→ Exercise
Transcribe the data exactly, stopping after the "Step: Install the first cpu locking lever" line.

Entries supplied section start

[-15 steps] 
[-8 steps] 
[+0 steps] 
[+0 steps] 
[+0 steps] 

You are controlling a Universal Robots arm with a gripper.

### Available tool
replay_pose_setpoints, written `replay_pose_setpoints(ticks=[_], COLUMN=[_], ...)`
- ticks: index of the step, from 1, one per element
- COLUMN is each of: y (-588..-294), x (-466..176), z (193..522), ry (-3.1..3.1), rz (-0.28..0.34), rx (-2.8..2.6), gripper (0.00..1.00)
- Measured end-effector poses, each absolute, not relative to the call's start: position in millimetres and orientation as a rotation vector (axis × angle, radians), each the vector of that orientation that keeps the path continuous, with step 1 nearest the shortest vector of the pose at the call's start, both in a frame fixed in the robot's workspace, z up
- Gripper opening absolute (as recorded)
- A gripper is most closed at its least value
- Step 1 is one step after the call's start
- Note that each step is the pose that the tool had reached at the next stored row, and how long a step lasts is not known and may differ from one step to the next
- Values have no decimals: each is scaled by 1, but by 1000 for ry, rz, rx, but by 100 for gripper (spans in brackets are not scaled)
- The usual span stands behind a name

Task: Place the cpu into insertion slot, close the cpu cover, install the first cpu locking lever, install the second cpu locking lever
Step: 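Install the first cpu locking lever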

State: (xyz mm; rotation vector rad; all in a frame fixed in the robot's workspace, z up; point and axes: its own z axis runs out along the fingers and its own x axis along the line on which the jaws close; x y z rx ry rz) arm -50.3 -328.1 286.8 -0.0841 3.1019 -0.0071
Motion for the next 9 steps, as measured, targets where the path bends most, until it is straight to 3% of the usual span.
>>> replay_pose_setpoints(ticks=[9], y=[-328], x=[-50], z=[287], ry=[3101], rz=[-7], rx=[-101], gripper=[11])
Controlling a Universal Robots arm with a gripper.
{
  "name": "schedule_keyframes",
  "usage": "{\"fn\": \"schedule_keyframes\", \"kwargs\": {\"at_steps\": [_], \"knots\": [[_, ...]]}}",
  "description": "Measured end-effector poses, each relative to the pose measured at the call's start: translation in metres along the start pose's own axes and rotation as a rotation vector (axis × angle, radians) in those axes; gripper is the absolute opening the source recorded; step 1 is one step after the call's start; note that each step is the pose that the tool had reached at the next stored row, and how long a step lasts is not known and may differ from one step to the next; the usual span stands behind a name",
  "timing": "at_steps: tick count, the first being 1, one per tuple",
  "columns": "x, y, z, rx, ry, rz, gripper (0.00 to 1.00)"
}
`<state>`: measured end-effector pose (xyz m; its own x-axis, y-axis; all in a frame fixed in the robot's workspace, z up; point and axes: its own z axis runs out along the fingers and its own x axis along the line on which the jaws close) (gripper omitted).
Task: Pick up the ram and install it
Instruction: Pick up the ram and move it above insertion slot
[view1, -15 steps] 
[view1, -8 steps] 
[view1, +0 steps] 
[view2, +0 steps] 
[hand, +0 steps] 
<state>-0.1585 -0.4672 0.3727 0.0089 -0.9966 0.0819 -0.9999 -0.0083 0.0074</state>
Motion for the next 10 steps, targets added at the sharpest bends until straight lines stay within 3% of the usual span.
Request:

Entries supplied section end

→ Solution to the exercise
[-15 steps] 
[-8 steps] 
[+0 steps] 
[+0 steps] 
[+0 steps] 

You are controlling a Universal Robots arm with a gripper.

### Available tool
replay_pose_setpoints, written `replay_pose_setpoints(ticks=[_], COLUMN=[_], ...)`
- ticks: index of the step, from 1, one per element
- COLUMN is each of: y (-588..-294), x (-466..176), z (193..522), ry (-3.1..3.1), rz (-0.28..0.34), rx (-2.8..2.6), gripper (0.00..1.00)
- Measured end-effector poses, each absolute, not relative to the call's start: position in millimetres and orientation as a rotation vector (axis × angle, radians), each the vector of that orientation that keeps the path continuous, with step 1 nearest the shortest vector of the pose at the call's start, both in a frame fixed in the robot's workspace, z up
- Gripper opening absolute (as recorded)
- A gripper is most closed at its least value
- Step 1 is one step after the call's start
- Note that each step is the pose that the tool had reached at the next stored row, and how long a step lasts is not known and may differ from one step to the next
- Values have no decimals: each is scaled by 1, but by 1000 for ry, rz, rx, but by 100 for gripper (spans in brackets are not scaled)
- The usual span stands behind a name

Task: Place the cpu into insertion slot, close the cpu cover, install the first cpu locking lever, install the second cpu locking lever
Step: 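Install the first cpu locking lever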

With the answer given, the exercise is closed.